New program furthers Olas spinning ability.


Photo Courtesy of Alex Shofman

The Spirit guard poses in their uniforms for the first time. Inspired by the eighties, the neon colors give the show an extra pop of color against the pink floor and blue flags.

Kortney Huggins, Staff Writer

For the first time in Ola history, there is a junior varsity winterguard. Winterguard is an indoor sport of the arts and is ran by Mason Barnes, colorguard instructor, and Jamie McDonald, assistant band director.

“The show theme was initially was meant to be something that they could relate to and enjoy themselves But it’s slowly developed into just more so a throwback to the eighties and a tribute to that era of music and colorguard,” Barnes said.

Open to middle schoolers and as well as high schoolers, Barnes hopes the program will bring more participants to colorguard which takes place in the fall with the marching band. The goal of the spirit guard is to prepare new students and first-time members for the long weeks of band camp and to have a stronger competitive guard. In order to get the needed feedback, the spirit guard will perform in two competitions in Feb..

“In many sports, there are JV programs or feeder programs. Like you have middle school softball and middle school baseball, so that way when they get to the high school level they already have some skills as a base to grow on, and with the colorguard is very similar to that aspect,” Barnes said.

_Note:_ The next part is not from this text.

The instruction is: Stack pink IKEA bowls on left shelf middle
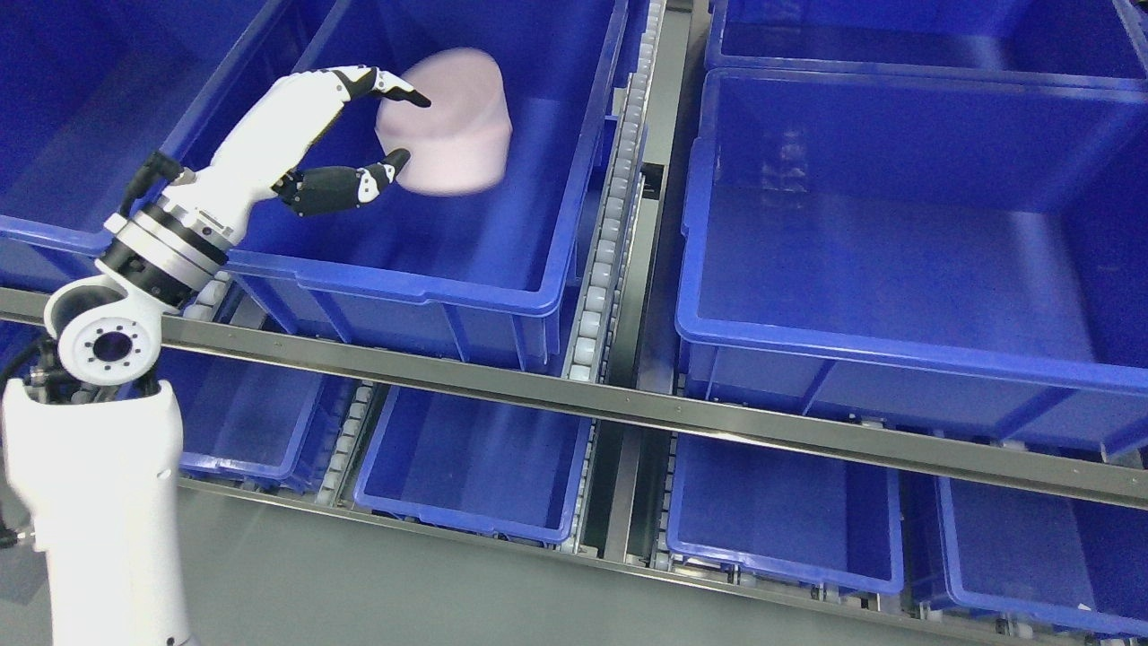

With two upcoming competitions in Feb., the Spirit Guard is gearing up by focusing on performance. Having an upbeat show to Whitney Houston’s “How Will I Know”, it is not hard for audiences to be happy and enjoy the performance.

“Performing in exhibition has very little to do with the competitive side but is more so just giving them exposure to what colorguard is through watching more than anything and also getting those first-show jitters out at a young age will help them develop into a more mature performer,” Barnes said.

Photo Courtesy of Alex Shofman
The Spirit Guard begins their show with a group dance feature. The feature allowed for the performers to soak up the spotlight.

Ending the season strong with 23 girls, the rising ninth-graders are excited to perform and learn more things to become better performers.

“[The instructors] make learning fun, but we’re also getting stuff done. I thought Spirit Guard was going to be fun but I think I was still a little nervous, but spirit guard is actually better than what I thought it would be because I get to make new friends and learn new things,” Carley Brooks, rising ninth-grader, said.

For returning members of the fall colorguard, this is an opportunity for them to teach younger kids and still better themselves while having fun. Veterans on the spirit guard help the instructors by leading the younger or new participants and make sure they accomplish everything in order for everyone to have a good show.

Photo Courtesy of Alex Shofman
Alex Shofman, freshman, separates from the dance feature and throws her solo toss. The flag solo introduced the flag for the first time.

“They [the younger kids] are fun to work with. We can get along with them easily and they’re a great group of kids,” Alex Shofman, freshman, said.

A family and friend run-through can be comforting for performers because they know someone in the crowd and that calms their nerves. The spirit guard will be holding their family and friend run-through on Feb. 15 at Ola in the commons beginning at 6:30 p.m.